Like parse_event_notification/4 but raises SignatureVerificationError on failure.

Parity with construct_event!/4: returns the typed notification struct on success, raises LatticeStripe.Webhook.SignatureVerificationError (carrying the :reason atom from the 4-atom verify error set) on any verify failure.

Returns

verify_signature(payload, sig_header, secret, opts \\ [])

@spec verify_signature(String.t(), String.t() | nil, secret(), keyword()) ::
  {:ok, integer()} | {:error, verify_error()}

Verifies a Stripe webhook signature header against a payload and secret.

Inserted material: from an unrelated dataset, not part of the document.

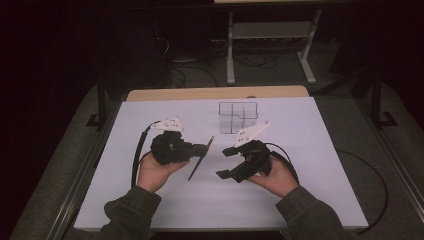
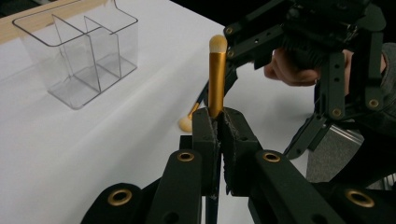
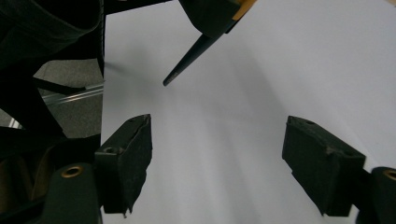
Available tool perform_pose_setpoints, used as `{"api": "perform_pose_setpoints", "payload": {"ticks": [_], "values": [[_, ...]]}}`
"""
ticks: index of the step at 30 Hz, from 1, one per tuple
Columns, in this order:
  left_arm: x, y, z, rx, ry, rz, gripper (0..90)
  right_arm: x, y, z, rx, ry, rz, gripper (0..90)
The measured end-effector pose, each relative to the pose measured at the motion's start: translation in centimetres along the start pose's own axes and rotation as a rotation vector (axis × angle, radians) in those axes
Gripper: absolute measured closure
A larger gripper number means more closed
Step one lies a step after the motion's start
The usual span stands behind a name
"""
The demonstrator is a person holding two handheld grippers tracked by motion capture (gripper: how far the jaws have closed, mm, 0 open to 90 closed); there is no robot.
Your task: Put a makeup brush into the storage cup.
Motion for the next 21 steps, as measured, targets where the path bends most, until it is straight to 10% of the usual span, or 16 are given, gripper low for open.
{"api": "perform_pose_setpoints", "payload": {"ticks": [21], "values": [[-1.5, -1.3, -0.5, -0.023, 0.012, 0.034, 84.5, -1.2, 0.0, -0.7, -0.007, -0.050, -0.068, 43.1]]}}
Point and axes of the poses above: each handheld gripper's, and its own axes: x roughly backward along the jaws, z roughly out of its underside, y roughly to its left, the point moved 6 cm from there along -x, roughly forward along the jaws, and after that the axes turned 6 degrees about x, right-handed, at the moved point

Performs timing-safe HMAC-SHA256 comparison via Plug.Crypto.secure_compare/2. Returns the parsed timestamp integer on success (useful for logging).

Parameters

  • payload - The raw request body string
  • sig_header - The Stripe-Signature header value
  • secret - Signing secret or list of secrets (for rotation)
  • opts - Options:
    • :tolerance - max timestamp age in seconds (default: 300)

Returns

  • {:ok, timestamp} where timestamp is a Unix integer on success
  • {:error, :missing_header} — no header provided
  • {:error, :invalid_header} — header is present but malformed
  • {:error, :timestamp_expired} — timestamp older than tolerance
  • {:error, :no_matching_signature} — HMAC doesn't match any provided secret

verify_signature!(payload, sig_header, secret, opts \\ [])

@spec verify_signature!(String.t(), String.t() | nil, secret(), keyword()) ::
  integer()

Like verify_signature/4 but raises SignatureVerificationError on failure.